### Instructions for the task:
Below are some records; state how many of their lines contain the word "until", and add nothing.

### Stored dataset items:
Content starts

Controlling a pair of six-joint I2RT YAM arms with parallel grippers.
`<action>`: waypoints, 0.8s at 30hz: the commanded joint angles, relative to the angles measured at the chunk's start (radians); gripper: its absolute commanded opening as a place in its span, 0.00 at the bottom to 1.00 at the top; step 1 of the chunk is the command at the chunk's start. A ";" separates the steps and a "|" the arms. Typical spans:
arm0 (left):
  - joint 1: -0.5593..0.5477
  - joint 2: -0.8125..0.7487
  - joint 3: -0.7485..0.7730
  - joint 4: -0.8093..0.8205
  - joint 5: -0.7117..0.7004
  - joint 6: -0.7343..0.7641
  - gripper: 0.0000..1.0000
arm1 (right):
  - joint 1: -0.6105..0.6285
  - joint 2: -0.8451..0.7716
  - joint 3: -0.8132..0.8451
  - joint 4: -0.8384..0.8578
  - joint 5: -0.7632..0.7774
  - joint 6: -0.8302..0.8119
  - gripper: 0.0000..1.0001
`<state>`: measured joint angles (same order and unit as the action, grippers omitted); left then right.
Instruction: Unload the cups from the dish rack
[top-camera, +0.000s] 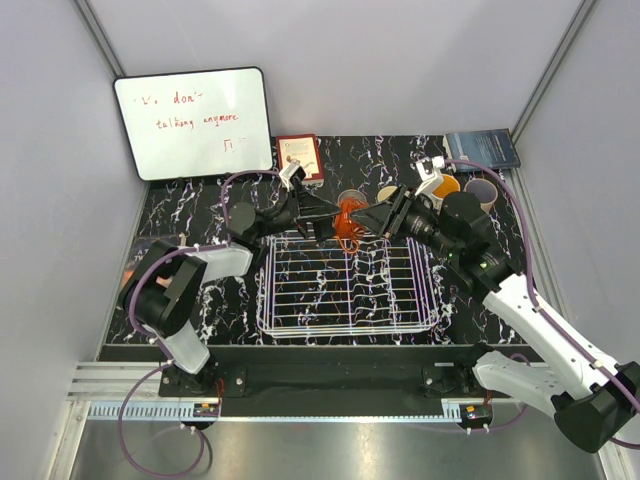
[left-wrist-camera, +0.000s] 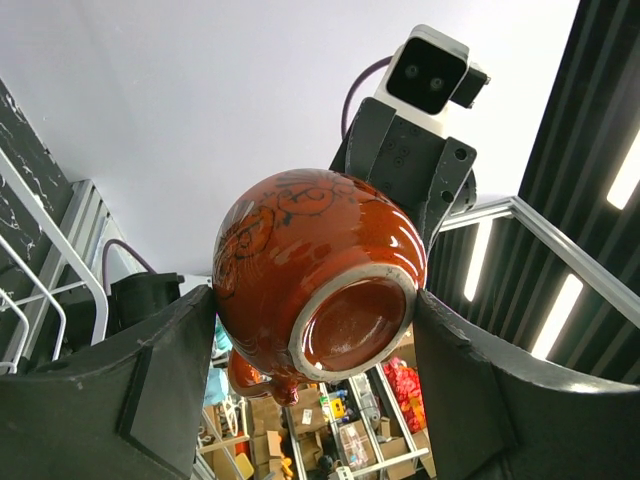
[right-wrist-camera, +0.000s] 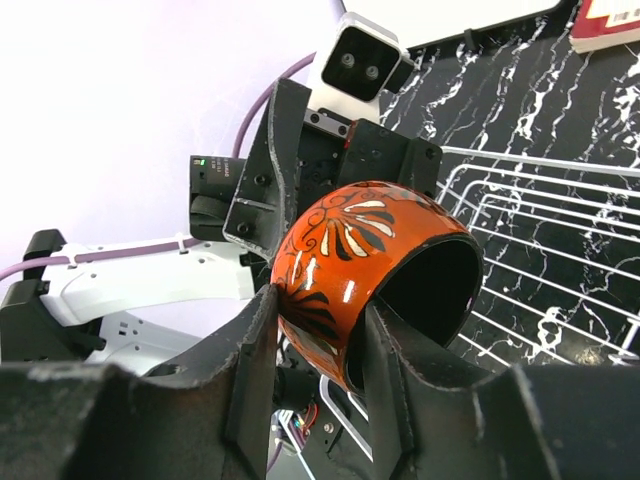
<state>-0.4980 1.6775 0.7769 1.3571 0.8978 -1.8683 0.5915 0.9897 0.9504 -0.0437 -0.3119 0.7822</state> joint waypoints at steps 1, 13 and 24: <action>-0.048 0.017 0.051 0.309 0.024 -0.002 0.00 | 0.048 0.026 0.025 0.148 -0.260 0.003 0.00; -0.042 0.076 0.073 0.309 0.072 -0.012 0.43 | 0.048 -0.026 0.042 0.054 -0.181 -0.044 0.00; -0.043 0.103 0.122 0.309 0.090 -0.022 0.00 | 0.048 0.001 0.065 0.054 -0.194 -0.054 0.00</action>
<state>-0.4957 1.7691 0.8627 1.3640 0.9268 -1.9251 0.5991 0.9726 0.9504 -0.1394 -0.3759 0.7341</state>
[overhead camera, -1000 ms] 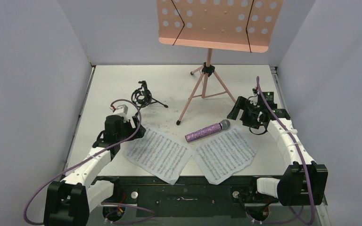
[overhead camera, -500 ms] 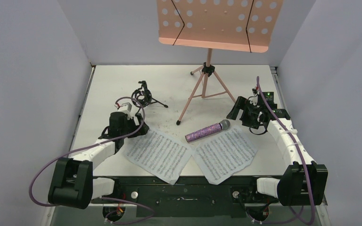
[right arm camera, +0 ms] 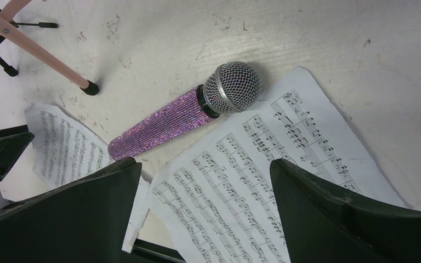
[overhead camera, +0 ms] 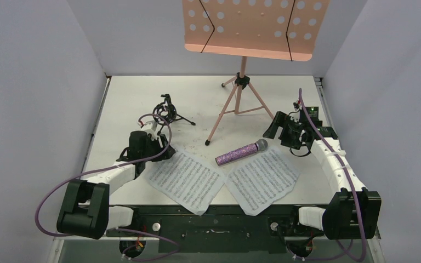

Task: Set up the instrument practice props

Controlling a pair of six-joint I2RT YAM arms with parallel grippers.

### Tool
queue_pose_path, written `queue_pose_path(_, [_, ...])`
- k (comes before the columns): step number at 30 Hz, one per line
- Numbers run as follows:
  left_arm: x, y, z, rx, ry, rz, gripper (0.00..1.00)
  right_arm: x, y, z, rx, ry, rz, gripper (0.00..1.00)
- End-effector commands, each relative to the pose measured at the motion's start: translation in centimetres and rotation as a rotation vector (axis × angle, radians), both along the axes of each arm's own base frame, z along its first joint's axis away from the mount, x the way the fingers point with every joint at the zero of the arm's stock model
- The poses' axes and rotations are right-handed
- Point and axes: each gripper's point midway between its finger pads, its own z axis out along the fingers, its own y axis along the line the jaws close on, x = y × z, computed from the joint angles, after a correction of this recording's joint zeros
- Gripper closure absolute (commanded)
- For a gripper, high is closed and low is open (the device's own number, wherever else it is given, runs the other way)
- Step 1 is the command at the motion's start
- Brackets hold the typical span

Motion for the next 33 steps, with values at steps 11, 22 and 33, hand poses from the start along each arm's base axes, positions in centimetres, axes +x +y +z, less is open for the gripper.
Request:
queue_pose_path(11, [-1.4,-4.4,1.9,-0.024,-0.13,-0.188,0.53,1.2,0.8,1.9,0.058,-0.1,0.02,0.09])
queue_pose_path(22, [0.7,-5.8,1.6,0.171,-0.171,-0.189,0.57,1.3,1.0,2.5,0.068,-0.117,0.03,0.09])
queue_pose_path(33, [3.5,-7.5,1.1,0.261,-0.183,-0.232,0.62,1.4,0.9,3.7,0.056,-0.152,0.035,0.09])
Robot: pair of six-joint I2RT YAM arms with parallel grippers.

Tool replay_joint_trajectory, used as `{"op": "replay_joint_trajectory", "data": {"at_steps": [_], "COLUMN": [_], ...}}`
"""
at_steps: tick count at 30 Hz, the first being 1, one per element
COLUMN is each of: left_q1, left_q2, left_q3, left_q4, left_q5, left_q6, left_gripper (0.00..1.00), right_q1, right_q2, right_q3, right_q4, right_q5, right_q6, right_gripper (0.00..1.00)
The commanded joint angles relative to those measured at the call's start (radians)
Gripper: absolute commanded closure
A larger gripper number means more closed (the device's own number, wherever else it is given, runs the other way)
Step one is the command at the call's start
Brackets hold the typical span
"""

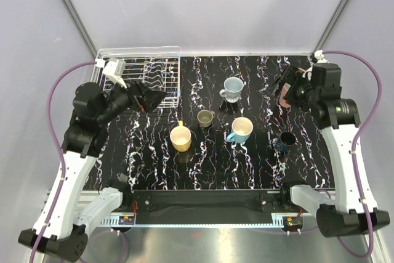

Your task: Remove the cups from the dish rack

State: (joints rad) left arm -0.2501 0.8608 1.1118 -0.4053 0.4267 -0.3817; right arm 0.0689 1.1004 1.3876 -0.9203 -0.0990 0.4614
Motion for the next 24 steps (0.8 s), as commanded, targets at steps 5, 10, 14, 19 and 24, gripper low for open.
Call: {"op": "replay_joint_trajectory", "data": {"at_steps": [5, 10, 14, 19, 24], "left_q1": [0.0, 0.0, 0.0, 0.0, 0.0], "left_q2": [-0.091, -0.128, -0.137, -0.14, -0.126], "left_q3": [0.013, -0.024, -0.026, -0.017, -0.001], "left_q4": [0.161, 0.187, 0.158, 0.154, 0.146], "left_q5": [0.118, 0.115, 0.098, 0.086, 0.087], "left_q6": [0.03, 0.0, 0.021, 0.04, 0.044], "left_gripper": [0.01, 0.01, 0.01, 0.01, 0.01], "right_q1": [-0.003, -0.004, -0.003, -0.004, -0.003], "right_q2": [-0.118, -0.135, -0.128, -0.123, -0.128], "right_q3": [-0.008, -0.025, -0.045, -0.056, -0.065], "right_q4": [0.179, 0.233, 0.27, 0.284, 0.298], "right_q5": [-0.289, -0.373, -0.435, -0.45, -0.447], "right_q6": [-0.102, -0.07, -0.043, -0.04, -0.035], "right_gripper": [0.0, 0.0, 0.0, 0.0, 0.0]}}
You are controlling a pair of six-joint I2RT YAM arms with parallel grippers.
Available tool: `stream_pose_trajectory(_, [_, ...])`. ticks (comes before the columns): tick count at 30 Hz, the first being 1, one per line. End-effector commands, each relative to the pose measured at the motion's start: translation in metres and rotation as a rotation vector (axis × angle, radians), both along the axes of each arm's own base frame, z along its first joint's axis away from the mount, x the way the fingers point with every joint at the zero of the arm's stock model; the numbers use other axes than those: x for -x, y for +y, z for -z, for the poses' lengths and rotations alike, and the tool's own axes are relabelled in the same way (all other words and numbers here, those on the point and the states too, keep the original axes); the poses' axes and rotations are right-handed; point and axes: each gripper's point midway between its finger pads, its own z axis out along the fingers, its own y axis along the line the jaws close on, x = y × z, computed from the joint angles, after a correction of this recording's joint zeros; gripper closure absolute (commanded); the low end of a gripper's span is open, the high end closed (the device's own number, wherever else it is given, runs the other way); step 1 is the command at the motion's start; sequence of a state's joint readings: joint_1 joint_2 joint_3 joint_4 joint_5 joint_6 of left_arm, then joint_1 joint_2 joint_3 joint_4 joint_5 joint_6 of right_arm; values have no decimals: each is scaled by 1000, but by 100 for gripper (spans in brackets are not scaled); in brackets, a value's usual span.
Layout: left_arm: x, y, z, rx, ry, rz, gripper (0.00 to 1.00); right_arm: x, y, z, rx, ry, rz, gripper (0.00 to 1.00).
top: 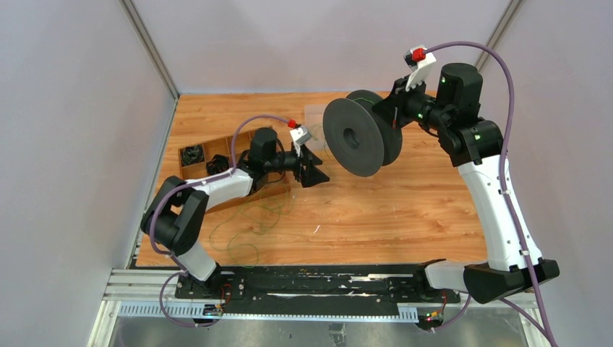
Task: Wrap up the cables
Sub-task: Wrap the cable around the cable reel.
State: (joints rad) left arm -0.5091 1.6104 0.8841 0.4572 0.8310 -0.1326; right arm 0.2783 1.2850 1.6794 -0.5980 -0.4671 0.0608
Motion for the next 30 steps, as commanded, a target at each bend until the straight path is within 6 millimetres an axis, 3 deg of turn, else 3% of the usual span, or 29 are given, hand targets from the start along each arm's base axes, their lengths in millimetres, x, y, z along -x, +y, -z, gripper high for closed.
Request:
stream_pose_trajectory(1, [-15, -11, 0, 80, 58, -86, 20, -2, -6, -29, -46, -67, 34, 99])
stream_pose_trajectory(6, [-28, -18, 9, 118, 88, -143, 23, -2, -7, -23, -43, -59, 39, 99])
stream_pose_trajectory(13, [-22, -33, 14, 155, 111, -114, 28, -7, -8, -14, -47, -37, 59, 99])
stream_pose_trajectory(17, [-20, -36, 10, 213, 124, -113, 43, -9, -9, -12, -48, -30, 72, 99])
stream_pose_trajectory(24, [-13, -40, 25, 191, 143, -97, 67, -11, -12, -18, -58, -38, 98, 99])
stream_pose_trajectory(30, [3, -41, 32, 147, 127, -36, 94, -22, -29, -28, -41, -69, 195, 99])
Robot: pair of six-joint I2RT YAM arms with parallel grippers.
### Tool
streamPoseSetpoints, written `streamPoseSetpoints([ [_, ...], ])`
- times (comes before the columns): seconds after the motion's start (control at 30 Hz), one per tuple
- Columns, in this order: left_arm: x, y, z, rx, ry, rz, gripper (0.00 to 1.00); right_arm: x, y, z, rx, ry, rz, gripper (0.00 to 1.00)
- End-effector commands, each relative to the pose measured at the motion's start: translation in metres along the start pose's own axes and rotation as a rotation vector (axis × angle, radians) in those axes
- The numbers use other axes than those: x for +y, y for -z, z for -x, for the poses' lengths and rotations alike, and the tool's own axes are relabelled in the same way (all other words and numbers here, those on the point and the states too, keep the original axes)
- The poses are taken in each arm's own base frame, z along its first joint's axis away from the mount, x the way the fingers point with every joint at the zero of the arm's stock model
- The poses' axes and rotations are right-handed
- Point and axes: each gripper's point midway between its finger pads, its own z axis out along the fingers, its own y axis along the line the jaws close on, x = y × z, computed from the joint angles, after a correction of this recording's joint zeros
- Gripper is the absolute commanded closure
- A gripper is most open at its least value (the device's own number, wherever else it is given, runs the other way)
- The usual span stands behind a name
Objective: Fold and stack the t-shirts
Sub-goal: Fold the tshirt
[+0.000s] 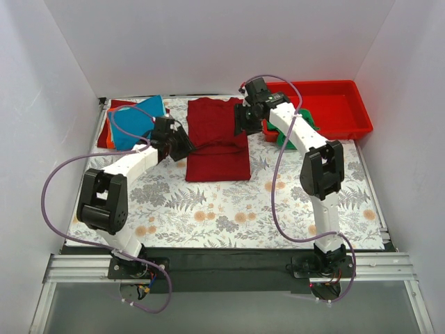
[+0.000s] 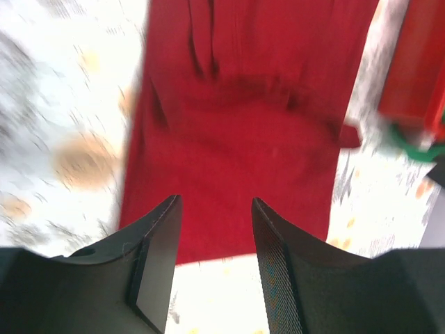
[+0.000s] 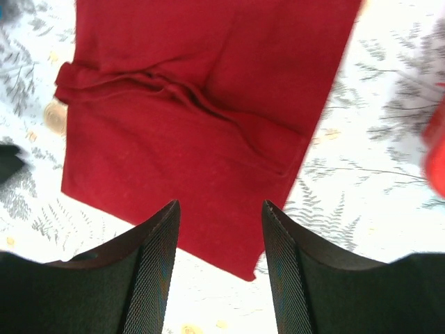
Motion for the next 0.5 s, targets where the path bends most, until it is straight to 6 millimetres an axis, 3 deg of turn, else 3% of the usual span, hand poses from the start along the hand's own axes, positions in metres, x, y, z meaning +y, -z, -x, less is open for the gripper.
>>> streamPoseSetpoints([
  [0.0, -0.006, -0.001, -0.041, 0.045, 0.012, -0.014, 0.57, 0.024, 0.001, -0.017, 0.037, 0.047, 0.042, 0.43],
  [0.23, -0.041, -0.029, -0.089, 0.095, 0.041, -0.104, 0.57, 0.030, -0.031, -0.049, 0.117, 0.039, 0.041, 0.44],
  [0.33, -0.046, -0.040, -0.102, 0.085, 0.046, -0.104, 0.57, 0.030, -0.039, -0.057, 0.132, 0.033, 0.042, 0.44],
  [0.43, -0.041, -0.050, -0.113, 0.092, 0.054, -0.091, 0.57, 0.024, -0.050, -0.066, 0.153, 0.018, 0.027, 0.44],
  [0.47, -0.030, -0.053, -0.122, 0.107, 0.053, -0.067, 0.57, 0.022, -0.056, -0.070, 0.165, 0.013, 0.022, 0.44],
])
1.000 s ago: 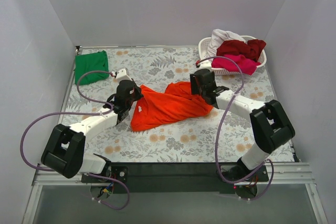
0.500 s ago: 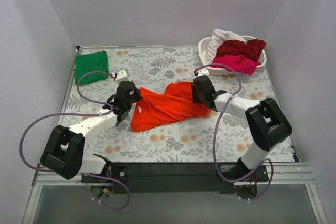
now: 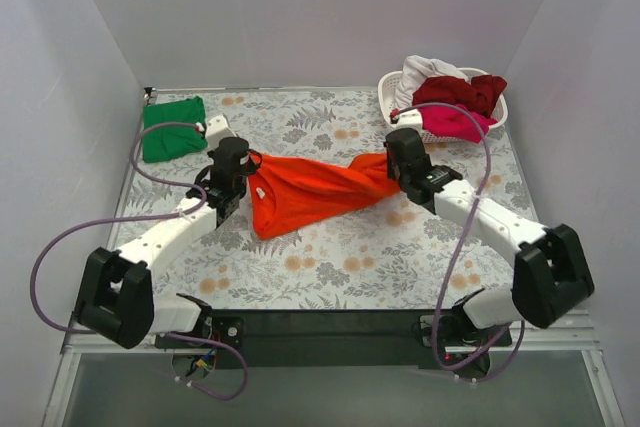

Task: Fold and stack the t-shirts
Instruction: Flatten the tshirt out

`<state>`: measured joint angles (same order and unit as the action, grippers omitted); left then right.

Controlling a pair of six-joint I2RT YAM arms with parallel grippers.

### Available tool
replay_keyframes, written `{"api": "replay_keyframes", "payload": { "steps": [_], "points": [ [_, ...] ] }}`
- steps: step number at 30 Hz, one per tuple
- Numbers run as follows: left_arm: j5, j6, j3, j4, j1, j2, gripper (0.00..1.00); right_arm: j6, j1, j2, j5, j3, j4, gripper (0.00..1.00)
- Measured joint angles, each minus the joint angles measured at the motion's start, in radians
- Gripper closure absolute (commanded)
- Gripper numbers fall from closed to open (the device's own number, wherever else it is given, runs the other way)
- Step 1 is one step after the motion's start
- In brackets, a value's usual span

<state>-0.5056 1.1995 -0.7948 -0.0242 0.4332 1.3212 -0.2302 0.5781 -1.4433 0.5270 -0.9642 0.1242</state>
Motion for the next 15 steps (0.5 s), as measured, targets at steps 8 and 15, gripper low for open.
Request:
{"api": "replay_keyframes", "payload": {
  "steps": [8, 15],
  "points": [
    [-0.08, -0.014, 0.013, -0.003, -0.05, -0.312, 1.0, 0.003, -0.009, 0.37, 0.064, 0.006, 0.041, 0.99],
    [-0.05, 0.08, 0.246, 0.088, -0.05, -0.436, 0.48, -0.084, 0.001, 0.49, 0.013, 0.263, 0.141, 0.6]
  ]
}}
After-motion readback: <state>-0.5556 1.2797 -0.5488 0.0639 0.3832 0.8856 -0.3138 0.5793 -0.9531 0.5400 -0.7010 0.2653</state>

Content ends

### Solution to this problem:
2